DATASET →
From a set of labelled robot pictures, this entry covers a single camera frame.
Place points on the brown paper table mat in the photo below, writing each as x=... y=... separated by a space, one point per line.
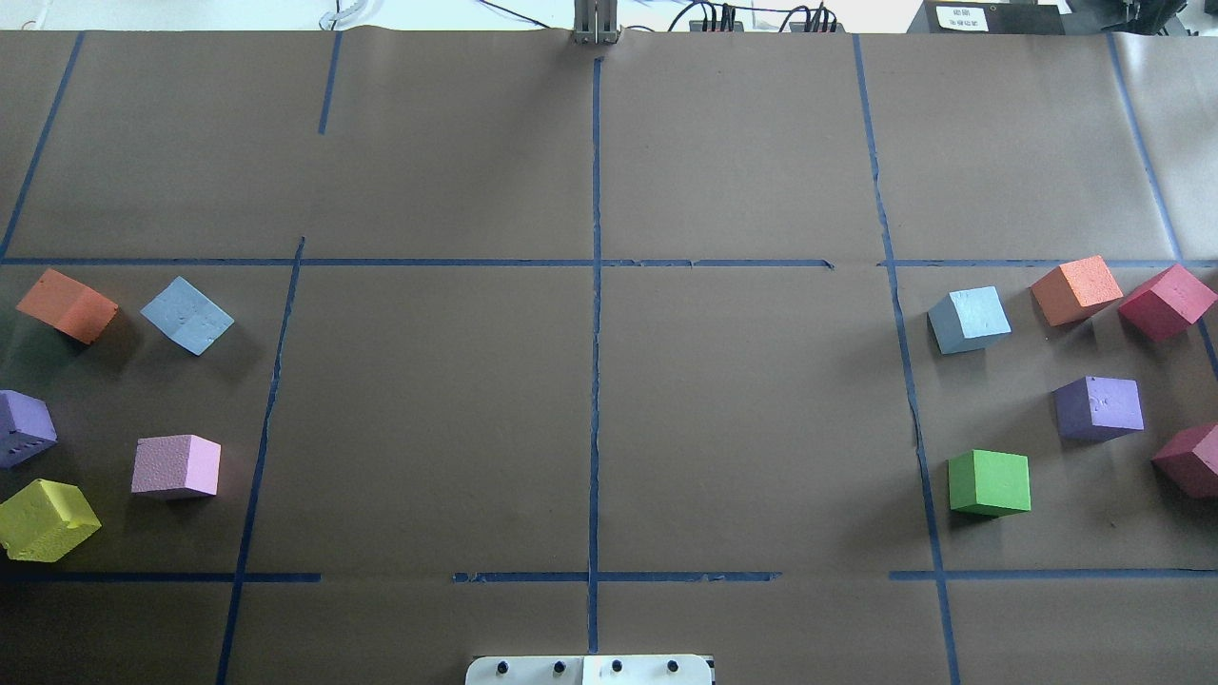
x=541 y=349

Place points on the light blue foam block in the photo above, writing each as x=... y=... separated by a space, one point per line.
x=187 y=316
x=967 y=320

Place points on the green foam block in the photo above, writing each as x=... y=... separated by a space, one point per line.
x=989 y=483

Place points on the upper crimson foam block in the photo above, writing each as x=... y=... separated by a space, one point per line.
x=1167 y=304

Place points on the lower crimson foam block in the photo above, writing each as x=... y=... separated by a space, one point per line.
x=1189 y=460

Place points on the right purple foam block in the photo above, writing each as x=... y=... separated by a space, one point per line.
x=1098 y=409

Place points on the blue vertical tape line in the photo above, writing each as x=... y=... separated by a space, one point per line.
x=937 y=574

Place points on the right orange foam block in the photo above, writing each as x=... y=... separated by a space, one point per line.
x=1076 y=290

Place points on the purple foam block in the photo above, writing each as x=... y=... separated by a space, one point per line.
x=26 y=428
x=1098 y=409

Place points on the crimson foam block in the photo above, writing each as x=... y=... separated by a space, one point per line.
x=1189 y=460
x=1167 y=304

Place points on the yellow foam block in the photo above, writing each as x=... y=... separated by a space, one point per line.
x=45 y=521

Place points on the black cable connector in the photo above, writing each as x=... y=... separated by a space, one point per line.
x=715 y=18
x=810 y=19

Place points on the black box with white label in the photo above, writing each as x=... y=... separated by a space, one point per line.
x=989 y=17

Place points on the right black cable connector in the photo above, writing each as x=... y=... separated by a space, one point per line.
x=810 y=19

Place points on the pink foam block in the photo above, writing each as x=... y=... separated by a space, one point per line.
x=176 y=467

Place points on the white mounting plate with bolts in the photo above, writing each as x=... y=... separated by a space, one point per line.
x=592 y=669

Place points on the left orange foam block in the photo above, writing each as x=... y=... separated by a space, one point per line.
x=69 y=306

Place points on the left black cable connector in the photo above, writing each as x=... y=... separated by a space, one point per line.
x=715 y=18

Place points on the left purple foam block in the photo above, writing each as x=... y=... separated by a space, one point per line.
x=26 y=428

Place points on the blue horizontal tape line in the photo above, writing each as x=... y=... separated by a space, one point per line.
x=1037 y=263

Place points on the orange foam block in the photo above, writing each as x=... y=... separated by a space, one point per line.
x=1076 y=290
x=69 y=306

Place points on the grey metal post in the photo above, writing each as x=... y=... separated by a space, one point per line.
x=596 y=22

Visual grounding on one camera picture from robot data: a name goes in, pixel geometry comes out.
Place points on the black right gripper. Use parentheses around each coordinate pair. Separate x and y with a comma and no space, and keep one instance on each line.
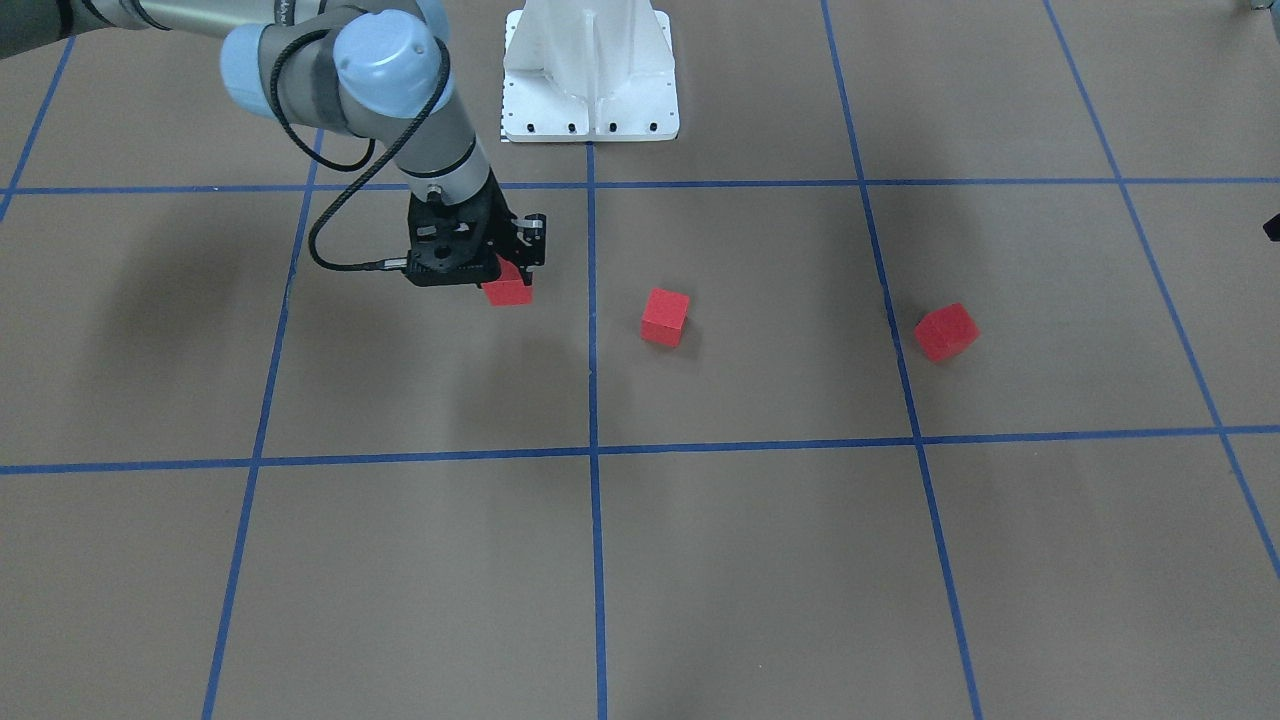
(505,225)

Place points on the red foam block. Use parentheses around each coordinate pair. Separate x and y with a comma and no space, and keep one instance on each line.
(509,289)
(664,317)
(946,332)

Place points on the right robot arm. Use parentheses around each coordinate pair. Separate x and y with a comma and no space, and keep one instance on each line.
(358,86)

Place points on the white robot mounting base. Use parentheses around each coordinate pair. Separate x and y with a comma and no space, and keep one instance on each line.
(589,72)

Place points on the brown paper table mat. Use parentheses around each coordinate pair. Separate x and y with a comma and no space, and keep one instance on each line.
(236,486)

WHAT TO WORK ON → Pull every line that holds the string "camera" out of the records.

ANSWER FOR THE TASK →
From a set of labelled robot pictures, this entry covers a single camera frame.
Visual grounding on one camera picture from robot data: a name goes in, pixel geometry comes out.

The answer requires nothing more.